Learn by example

It has long been a tenet of conventional political wisdom that the provision of basic education—like the provision of roads, armies, health care and financial markets—cannot be left up to the whims and wishes of individuals. The voluntary arrangements that would spontaneously result from such an approach to these goods would be wholly insufficient, the argument goes, and thus an imposition of rigid order from the top down is most desirable. This idea has been especially on display in the area of education over the past several years, as several state governors have clashed strongly with teachers’ unions and, most recently, some teachers have even gone on strike. For the most part, however, the opposing parties in these debates have agreed as to the basic premise of state-run education, and have quibbled mostly over the specifics of its implementation.

There is evidence emerging, though, to suggest that perhaps this assumption itself is well worth examining, and even overturning. Overshadowed by the news of the union strikes in Chicago this month, a paper entitled “Why the Denial? Low-Cost Private Schools in Developing Countries and Their Contributions to Education” by Pauline Dixon was quietly published in Econ Journal Watch. The paper reads as a summary of several studies of low-cost private education conducted by various researchers across India, Africa and Pakistan over the course of the past decade and provides a strong case for reevaluating our own national commitment to public education.

For one thing, the related studies have all but overturned the widely held assumption that private education is a luxury reserved only for middle- and upper-class families. In Lahore, Pakistan, for example, it was found that about half of the children from families living on less than $1 a day were attending low-cost private schools despite access to cost-free government-run schools. In certain Indian slums, 65 percent of school-going children attend private schools. In the slums of Lagos, Nigeria, that number is even higher, at 75 percent. This, of course, is partially due to the fact that these schools have found ways to be relatively cost-effective. Many of them operate on the basis of monthly fees, with such fees representing between 4.2 percent and 13.5 percent of the monthly wage for a minimum-wage earner across these regions. They also offer differing degrees of scholarship and reduced fee options for students who are particularly in need.

As if this was not enough, the data go on to dispel the next myth surrounding low-cost private education, which is that poor students attending relatively inexpensive private schools would get nothing more than some mediocre, bargain-bin education. As it turns out, however, it is just the opposite: Even when controlling for family background, innate ability and school and teacher characteristics, students at these low-cost private schools tend to perform to a higher degree than their peers in government-run schools. In rural India, the gap between a low-cost private school student and a state-run public school student at the same nominal level of education is close to an extra year. In Pakistan, the difference is even greater, with public school students between 1.5 and 2.5 years behind their low-cost private school counterparts.

The low-cost private schools were found to be superior to the cost-free public schools according to a number of other criteria as well. The most essential of these, perhaps, has to do both with the cost and quality of teaching at these schools. Summarized studies noted that teachers in the low-cost private schools, despite working for only a fraction of the cost of their unionized public school counterparts, were more committed to their jobs and spent a larger percentage of their time actually teaching. In addition, though, there was also evidence to suggest that low-cost private schools have been successful in overcoming gender gaps in education, and were able to provide students with better access to nicer facilities, running water and electricity than their cost-free state-run competitors.

Unfortunately, as Dixon notes at length, these impressive findings were not met with the sort of relieved excitement that would be expected of those interested in erasing socioeconomic barriers to quality education. As a matter of fact, the United Nations Educational, Scientific and Cultural Organization (UNESCO) has largely responded by doubling down on its commitment to placing students in state-run schools of lesser quality, overlooking the obvious alternative of allowing these children to pursue low-cost private education instead.

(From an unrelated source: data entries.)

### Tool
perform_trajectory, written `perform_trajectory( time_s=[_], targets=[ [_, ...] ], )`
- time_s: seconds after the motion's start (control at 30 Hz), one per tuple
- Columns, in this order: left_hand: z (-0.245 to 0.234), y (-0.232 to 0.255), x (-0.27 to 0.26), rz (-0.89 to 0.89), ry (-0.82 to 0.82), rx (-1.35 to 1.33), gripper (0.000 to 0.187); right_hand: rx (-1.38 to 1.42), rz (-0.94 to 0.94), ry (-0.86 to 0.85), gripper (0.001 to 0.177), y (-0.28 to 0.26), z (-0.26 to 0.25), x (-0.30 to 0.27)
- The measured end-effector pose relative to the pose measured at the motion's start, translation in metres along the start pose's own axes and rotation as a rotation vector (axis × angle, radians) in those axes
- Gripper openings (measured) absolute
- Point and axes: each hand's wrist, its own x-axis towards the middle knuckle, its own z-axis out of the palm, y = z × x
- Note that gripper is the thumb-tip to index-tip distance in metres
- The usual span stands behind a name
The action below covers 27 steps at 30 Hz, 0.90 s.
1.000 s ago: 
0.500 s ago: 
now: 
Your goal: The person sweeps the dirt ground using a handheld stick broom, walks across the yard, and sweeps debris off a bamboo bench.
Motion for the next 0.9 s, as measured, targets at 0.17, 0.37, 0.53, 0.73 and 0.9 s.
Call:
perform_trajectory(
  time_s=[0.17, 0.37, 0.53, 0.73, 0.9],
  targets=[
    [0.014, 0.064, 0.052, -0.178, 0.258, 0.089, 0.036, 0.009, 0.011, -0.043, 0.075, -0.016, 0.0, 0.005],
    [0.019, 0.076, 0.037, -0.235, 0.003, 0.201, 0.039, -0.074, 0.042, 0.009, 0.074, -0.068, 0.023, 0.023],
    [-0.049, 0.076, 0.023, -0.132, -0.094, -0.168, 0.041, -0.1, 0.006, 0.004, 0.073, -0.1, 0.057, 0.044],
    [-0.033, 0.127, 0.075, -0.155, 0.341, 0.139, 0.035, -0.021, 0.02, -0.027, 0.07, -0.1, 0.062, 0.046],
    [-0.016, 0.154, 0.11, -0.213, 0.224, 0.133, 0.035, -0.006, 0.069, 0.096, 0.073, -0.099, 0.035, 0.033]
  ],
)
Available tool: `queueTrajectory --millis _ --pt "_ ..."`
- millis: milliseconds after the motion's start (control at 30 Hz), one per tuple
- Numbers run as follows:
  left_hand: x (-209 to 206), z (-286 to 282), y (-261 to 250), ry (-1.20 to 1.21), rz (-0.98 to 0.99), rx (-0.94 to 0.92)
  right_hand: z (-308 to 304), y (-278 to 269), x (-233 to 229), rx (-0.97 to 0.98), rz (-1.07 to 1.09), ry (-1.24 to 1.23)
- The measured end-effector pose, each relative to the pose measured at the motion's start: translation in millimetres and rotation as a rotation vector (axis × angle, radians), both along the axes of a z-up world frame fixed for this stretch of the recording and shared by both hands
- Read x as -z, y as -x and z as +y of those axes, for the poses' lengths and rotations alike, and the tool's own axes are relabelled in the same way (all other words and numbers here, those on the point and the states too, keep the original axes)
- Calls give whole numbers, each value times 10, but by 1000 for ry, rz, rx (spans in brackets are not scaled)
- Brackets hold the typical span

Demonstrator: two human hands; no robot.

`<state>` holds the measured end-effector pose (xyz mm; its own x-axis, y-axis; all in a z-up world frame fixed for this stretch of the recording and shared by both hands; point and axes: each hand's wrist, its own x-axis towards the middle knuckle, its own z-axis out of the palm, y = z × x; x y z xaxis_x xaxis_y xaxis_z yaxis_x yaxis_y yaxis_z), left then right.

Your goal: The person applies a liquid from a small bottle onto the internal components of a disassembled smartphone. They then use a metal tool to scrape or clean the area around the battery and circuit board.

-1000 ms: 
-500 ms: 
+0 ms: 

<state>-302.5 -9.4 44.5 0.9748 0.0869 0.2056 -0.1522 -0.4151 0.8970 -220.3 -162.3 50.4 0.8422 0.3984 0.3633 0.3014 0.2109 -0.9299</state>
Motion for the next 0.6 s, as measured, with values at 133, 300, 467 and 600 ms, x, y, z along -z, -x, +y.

The problem seems, however, to be fundamentally one of paradigm: UNESCO views student and family preference for these private schools “as a negative response to perceived—and usually real—failures of the public system,” rather than as a definitive expression of preference for the low-cost private schools. This, in fact, is no less ridiculous than saying that in-state students chose Duke not because they were attracted to it by any of its positive qualities, but simply because they were so appalled by the unfailingly abysmal athletic and educational programs of the University of North Carolina.

It is a strange adherence to our chosen politics indeed that allows us to denounce the attainment of goals we have spent so long seeking, simply because they were not attained by the method we first thought was best. I know few people who want anything other than better access to high-quality education for the less privileged, and yet I know many who will be unwilling to accept the results of these studies. In our contemporary political discourse, positions on issues such as public education or universal health care have started to become synecdoches for our life views in general, making it less and less fulfilling to follow the results, and more and more important to follow the program. To doubt public education—or Medicare, or Social Security—has become tantamount to doubting the Democratic Party, the progressive movement and, generally, one’s self as well. It seems that it is no longer enough, on either side of the aisle, for a job to simply be well-done. Instead, it must be well-done, but only according to the exact methods and guidelines laid out and advocated for it beforehand.

Meanwhile, of course, real solutions pass by unimplemented and real people go on without the basic improvements they would have brought. Let’s certainly hope, without holding our breaths, that this won’t be the case here.